Looks good to me Asher. Perhaps some atmospheric or climate details/geographic details,like
Hadley cells,
major gases in the atmosphere
presence/absence of ice caps*hydroology*
or magnetohydrodynamics:
presence of absence of v.Allen belt
orography
geological:
presence/absence of plate tectonics
oceanography:
major current systems,for heat transport/thermohaline circulation
just some thoughts,hope you can use some of it
 
Re: On Creating Imaginary Worlds: Questions and Answers

Okay, here's a question. And please feel free to speak to me like a five year old in explaining why I've got this totally backwards, if I have - which seems likely.

In my current work, I've proposed a calendar year of eleven months, and a seasonal year of sixteen months. That is, each season lasts four months, as opposed to three, and they aren't tied to months as they are here. I've called this sixteen-month period a harvest year in my world. Is this feasible? My (admittedly rudimentary) understanding is that the length of a year is tied to a planet's orbit, and the seasons to its axial tilt. What am I missing? I'm sure it can't be that simple... And thanks in advance.
 
Re: On Creating Imaginary Worlds: Questions and Answers

Why would your calendar year be a different length from your seasonal year?

Calendar years originated from the seasons - that's what they're all about.
 
Re: On Creating Imaginary Worlds: Questions and Answers

Well, that's kind of the point, that knowledge has progressed from marking a year by simple seaonal events, to the discovery that the calendar year - perhaps astronomical year is a more apt phrase, in as much as it's the period in which the planet takes to make one complete orbit of the sun - doesn't correspond to this. That's what I want to know - is that even possible?

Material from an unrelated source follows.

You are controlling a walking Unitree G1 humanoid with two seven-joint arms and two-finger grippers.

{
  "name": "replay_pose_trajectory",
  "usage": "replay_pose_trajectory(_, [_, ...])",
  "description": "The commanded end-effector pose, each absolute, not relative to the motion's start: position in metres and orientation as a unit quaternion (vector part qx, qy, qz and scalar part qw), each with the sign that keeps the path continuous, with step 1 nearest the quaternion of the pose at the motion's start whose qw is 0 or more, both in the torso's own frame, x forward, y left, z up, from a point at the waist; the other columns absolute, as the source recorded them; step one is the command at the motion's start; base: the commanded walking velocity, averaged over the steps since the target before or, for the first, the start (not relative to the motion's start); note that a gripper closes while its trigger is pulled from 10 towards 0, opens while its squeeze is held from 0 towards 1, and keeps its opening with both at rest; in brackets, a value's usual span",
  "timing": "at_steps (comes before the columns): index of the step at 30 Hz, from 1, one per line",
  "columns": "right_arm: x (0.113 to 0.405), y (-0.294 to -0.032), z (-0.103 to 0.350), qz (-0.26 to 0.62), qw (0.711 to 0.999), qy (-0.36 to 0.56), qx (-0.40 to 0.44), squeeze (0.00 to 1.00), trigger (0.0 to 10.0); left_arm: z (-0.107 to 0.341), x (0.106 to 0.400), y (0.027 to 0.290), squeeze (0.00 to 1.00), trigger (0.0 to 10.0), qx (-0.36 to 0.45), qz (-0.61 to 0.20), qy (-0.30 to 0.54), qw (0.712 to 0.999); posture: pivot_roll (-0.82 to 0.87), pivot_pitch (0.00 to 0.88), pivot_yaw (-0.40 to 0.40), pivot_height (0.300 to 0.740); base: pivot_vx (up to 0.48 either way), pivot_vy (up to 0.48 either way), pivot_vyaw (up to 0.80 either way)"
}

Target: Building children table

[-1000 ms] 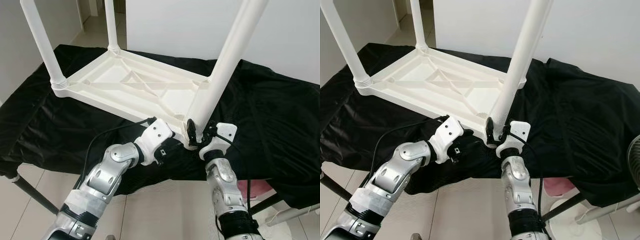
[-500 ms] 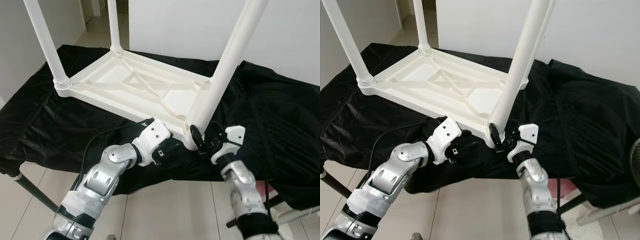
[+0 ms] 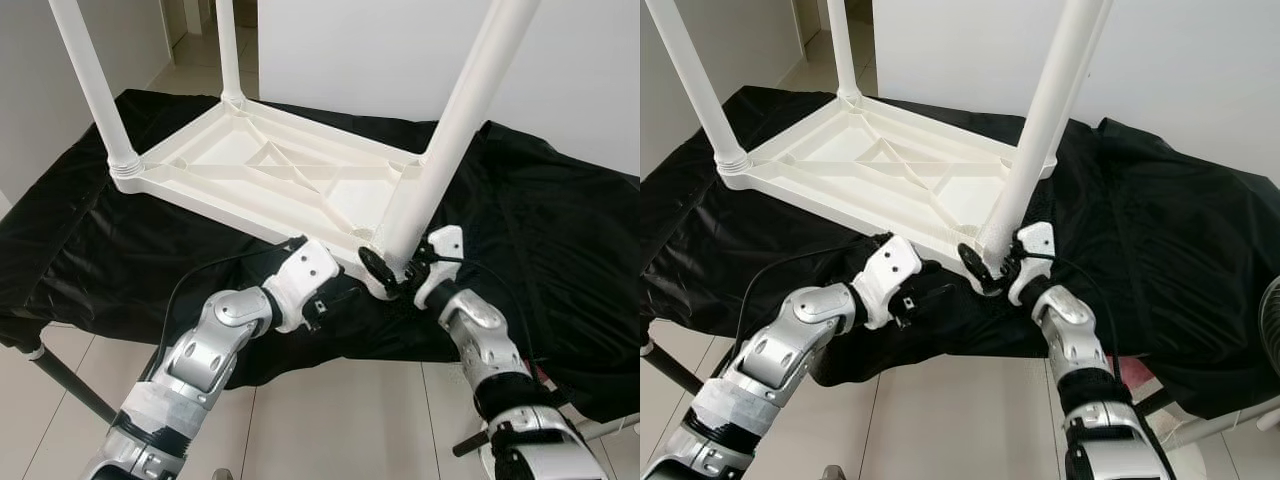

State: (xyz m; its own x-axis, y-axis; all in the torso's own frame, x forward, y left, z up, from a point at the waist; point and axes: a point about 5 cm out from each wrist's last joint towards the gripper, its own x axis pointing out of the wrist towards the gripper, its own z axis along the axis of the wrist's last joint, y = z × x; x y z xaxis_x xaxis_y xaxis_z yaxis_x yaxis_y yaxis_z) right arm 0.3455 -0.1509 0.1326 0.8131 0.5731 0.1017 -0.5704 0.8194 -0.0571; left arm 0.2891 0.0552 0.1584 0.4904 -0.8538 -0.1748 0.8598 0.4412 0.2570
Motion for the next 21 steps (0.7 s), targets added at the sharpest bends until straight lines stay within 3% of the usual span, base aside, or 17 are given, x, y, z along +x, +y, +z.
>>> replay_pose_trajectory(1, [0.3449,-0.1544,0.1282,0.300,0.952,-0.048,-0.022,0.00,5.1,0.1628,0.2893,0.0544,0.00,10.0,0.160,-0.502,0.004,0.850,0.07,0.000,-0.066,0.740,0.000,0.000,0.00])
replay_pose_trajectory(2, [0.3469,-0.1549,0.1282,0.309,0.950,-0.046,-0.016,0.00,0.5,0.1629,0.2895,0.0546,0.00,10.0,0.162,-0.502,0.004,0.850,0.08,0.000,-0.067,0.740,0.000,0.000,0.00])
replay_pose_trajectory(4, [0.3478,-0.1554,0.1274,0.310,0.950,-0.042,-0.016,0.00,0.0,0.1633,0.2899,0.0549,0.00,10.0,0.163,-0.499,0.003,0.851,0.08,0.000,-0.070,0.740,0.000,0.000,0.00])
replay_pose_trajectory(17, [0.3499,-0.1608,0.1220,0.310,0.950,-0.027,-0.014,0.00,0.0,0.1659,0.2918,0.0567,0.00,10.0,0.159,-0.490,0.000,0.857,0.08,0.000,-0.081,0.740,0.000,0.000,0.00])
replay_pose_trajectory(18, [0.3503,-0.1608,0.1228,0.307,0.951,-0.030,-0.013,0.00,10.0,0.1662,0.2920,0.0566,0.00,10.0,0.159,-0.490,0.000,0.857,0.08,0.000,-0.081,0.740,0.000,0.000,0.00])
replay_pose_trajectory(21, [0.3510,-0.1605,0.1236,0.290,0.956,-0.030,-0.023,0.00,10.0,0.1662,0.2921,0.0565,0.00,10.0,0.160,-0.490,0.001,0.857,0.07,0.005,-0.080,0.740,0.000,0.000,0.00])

It is fantasy, so I'm not going to obsess over it if it's wrong. Just curiosity, really.
 
Re: On Creating Imaginary Worlds: Questions and Answers

I don't see why it's 'bad' - an eleven month calendar and a sixteen month year. You could probably get away with saying, oh, I don't know, that the moon of the world orbits the world and gets back to that position every eleven months.

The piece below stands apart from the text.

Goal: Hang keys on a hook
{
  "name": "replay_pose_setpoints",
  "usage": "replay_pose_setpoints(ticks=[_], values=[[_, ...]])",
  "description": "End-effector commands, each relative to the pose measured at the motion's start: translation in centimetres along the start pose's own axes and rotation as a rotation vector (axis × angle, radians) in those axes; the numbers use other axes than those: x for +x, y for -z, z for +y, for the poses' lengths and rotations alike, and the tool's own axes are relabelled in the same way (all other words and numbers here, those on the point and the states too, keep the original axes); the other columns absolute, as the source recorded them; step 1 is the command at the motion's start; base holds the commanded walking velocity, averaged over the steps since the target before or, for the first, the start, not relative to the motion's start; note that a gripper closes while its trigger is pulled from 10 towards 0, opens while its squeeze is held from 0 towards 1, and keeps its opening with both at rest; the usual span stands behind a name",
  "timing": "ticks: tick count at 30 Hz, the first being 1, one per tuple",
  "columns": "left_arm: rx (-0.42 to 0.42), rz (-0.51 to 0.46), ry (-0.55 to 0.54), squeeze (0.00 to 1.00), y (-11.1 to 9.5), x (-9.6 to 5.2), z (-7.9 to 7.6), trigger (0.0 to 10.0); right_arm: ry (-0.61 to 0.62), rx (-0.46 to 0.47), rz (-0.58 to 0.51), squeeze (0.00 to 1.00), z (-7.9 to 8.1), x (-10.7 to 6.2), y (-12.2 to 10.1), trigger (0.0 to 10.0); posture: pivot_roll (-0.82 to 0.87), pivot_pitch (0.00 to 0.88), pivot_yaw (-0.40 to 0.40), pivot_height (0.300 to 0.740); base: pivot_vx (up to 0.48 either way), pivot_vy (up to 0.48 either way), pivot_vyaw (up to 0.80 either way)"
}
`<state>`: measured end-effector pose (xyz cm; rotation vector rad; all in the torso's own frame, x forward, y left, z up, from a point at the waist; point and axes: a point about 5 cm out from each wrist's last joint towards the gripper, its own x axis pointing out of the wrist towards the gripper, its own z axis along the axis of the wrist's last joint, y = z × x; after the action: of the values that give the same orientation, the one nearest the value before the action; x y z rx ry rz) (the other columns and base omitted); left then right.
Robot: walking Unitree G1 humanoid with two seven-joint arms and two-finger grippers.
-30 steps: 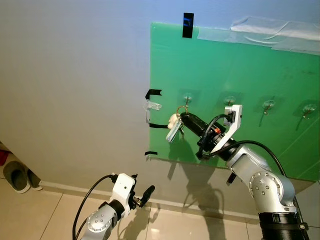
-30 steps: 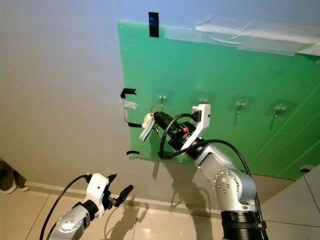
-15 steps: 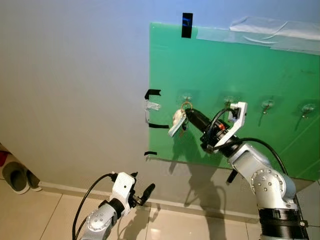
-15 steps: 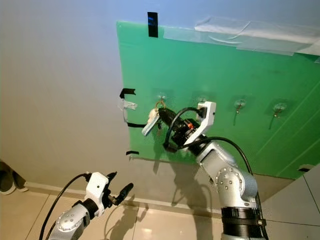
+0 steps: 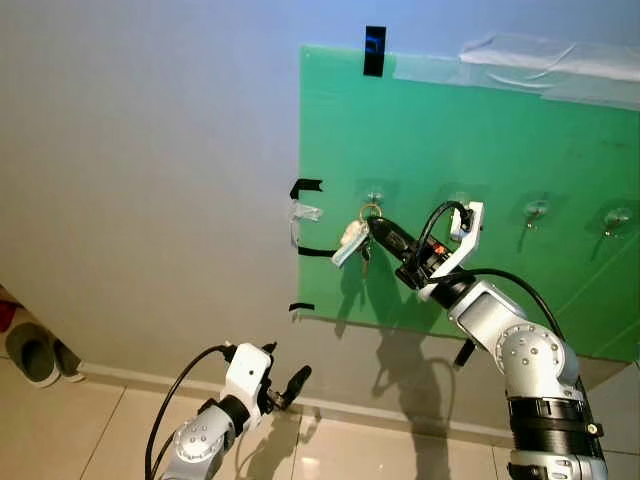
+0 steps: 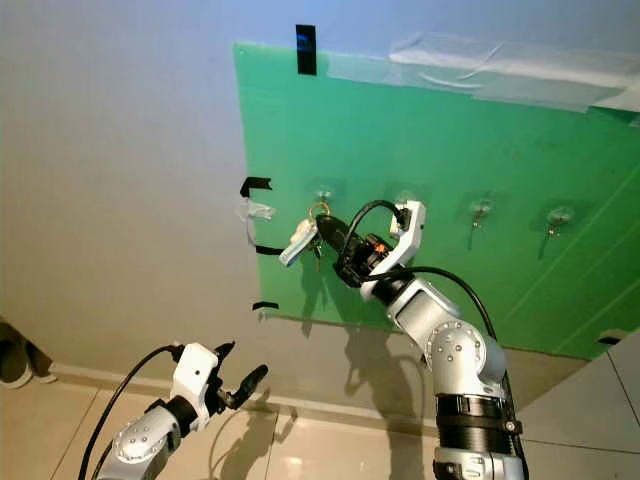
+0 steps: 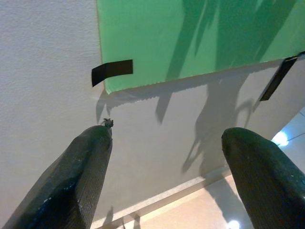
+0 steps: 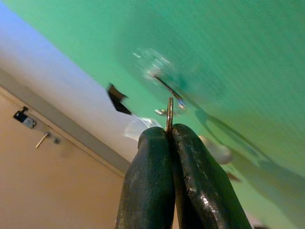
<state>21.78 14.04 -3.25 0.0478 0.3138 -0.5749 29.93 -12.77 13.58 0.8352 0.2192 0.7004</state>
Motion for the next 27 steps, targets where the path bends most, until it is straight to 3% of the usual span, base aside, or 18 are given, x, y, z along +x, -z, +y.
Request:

Your world, your rules. :p
 
Re: On Creating Imaginary Worlds: Questions and Answers

It wouldn't work - a year is the time taken for a planet to circle about its sun. During that period, axial tilt determines the seasons. One is a function of the other.

The only way you could possibly get away with it is by having more than one sun, or having the world as a moon of a gas giant - sort of a year and a Great Year. See the Helliconia trilogy by Brian Aldiss, the Starbridge Chronicles by Paul Park, or Planet of Exile by Ursula Le Guin...
 
Re: On Creating Imaginary Worlds: Questions and Answers

Well, that's kind of the point, that knowledge has progressed from marking a year by simple seaonal events, to the discovery that the calendar year - perhaps astronomical year is a more apt phrase, in as much as it's the period in which the planet takes to make one complete orbit of the sun - doesn't correspond to this. That's what I want to know - is that even possible?

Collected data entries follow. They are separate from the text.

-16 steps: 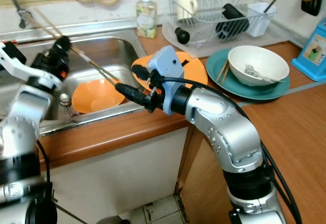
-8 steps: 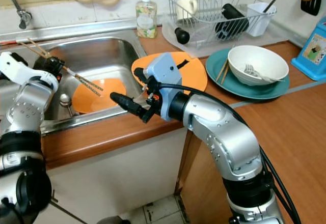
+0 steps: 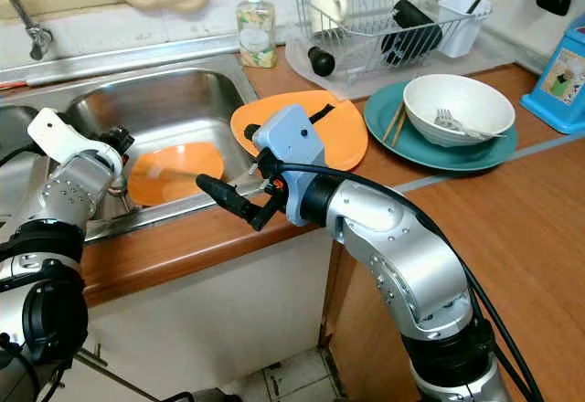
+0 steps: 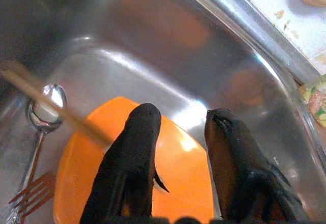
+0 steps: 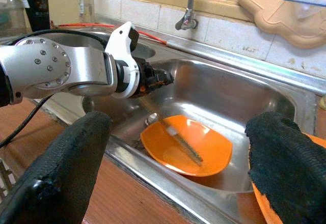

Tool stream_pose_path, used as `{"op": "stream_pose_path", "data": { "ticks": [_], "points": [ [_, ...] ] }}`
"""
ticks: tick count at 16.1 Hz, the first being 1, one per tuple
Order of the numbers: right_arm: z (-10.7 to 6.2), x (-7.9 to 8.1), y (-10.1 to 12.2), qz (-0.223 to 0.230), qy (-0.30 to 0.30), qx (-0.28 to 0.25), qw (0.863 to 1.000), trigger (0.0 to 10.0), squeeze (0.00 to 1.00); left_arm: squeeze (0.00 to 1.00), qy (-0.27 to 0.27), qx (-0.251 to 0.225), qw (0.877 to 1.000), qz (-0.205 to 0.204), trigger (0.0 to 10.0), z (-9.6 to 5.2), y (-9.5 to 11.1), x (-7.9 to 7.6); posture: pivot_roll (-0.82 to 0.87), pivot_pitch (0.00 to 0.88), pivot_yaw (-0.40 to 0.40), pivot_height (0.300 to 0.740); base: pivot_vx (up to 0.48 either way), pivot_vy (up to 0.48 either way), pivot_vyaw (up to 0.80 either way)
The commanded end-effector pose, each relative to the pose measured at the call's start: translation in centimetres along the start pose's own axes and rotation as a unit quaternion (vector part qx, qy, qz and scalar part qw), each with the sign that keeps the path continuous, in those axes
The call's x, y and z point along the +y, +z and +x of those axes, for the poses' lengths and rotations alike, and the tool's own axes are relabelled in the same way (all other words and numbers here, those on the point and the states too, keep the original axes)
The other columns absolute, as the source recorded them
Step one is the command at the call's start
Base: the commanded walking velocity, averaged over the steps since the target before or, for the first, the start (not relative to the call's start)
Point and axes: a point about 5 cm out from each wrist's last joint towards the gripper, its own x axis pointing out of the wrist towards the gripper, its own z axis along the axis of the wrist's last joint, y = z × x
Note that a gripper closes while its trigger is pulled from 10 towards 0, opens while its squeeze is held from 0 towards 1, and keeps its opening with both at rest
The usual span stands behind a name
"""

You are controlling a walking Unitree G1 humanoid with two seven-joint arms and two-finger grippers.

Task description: Kitchen organization

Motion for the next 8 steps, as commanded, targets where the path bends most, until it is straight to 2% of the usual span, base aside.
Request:
{"op": "stream_pose_path", "data": {
  "ticks": [1, 3, 5, 6, 7, 8],
  "points": [
    [-0.1, 0.4, 0.0, -0.001, 0.002, 0.000, 1.000, 10.0, 1.00, 1.00, 0.004, -0.008, 1.000, 0.016, 10.0, 0.1, 0.6, -0.3, -0.19, 0.000, 0.111, 0.740, 0.000, 0.000, 0.00],
    [-0.1, 0.4, -0.1, -0.001, 0.001, 0.000, 1.000, 10.0, 1.00, 1.00, 0.003, -0.016, 0.999, 0.034, 10.0, 0.1, 0.9, -0.3, -0.19, 0.000, 0.107, 0.740, 0.000, 0.000, 0.00],
    [-0.1, 0.2, -0.3, -0.002, -0.015, 0.002, 1.000, 10.0, 1.00, 1.00, -0.031, -0.031, 0.995, 0.087, 10.0, -0.2, 1.2, -0.9, -0.18, 0.000, 0.102, 0.740, 0.000, 0.000, 0.00],
    [-0.1, 0.1, -0.5, 0.000, -0.027, 0.005, 1.000, 10.0, 1.00, 0.96, -0.050, -0.030, 0.992, 0.111, 10.0, -0.4, 1.0, -1.1, -0.17, 0.000, 0.099, 0.740, 0.000, 0.000, 0.00],
    [-0.3, -0.2, -0.7, 0.009, -0.049, 0.007, 0.999, 10.0, 1.00, 0.42, -0.082, -0.028, 0.986, 0.142, 10.0, -0.8, 0.7, -1.6, -0.17, 0.000, 0.092, 0.740, 0.000, 0.000, 0.00],
    [-0.4, -0.4, -0.9, 0.014, -0.064, 0.007, 0.998, 10.0, 1.00, 0.22, -0.103, -0.027, 0.981, 0.162, 10.0, -1.1, 0.5, -1.9, -0.16, 0.000, 0.088, 0.740, 0.000, 0.000, 0.00]
  ]
}}
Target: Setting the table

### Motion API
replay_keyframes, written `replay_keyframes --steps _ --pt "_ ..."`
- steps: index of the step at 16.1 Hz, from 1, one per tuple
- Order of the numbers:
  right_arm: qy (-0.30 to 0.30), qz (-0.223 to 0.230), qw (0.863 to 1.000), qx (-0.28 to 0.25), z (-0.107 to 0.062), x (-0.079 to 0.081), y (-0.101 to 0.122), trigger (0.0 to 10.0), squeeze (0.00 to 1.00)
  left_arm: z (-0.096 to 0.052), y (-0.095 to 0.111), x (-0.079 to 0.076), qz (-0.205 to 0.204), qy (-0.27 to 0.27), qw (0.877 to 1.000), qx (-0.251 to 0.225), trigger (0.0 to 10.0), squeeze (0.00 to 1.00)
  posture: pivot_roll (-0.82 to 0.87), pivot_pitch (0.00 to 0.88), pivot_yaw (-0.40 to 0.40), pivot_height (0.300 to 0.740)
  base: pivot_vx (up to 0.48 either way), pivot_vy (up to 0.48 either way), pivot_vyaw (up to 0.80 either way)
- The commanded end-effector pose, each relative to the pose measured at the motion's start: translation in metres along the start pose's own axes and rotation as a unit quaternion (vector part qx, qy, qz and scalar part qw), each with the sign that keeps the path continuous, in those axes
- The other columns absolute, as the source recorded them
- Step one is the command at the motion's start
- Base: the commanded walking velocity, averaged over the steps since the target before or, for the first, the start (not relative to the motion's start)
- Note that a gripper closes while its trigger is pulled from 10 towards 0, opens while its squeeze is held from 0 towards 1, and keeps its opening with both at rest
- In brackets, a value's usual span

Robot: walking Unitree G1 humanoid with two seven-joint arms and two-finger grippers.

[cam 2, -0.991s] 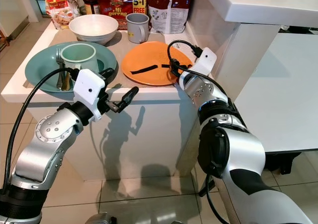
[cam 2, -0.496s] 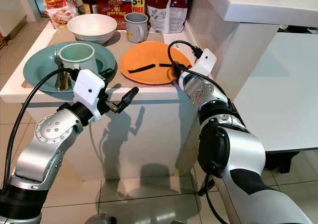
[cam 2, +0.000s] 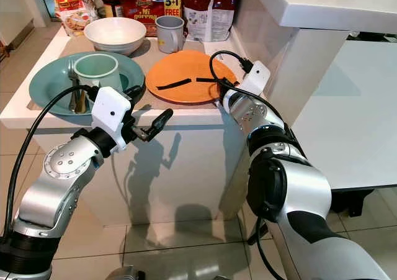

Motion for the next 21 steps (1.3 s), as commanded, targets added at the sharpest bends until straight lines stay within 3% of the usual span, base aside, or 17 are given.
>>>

You are probably under the same misunderstanding that I was for most of my childhood. (All the blame falls on my fifth-grade science teacher, Mrs. Reed, who also vocally disbelieved in evolution.) Perhaps you, like me, were told that we have seasons because the earth "tilts" on its axis. This is very misleading.

The tilt of the earth is constant. The angle at which sunlight hits the earth, and thus the seasons, are directly related to where the earth is in its trip around the sun. (Hard to explain without an orange and a flashlight.) Right now, for example, its summer in the northern hemisphere, because the northern hemisphere is tilted toward the sun. Six months from now, the earth will have made its trip half way around the sun, and the southern hemisphere will be tilted toward the sun. Note that the axial tilt of the earth hasn't changed.

You can make the length of your fictional planet's year as long as short as you want. But the seasons would have to be directly related to this.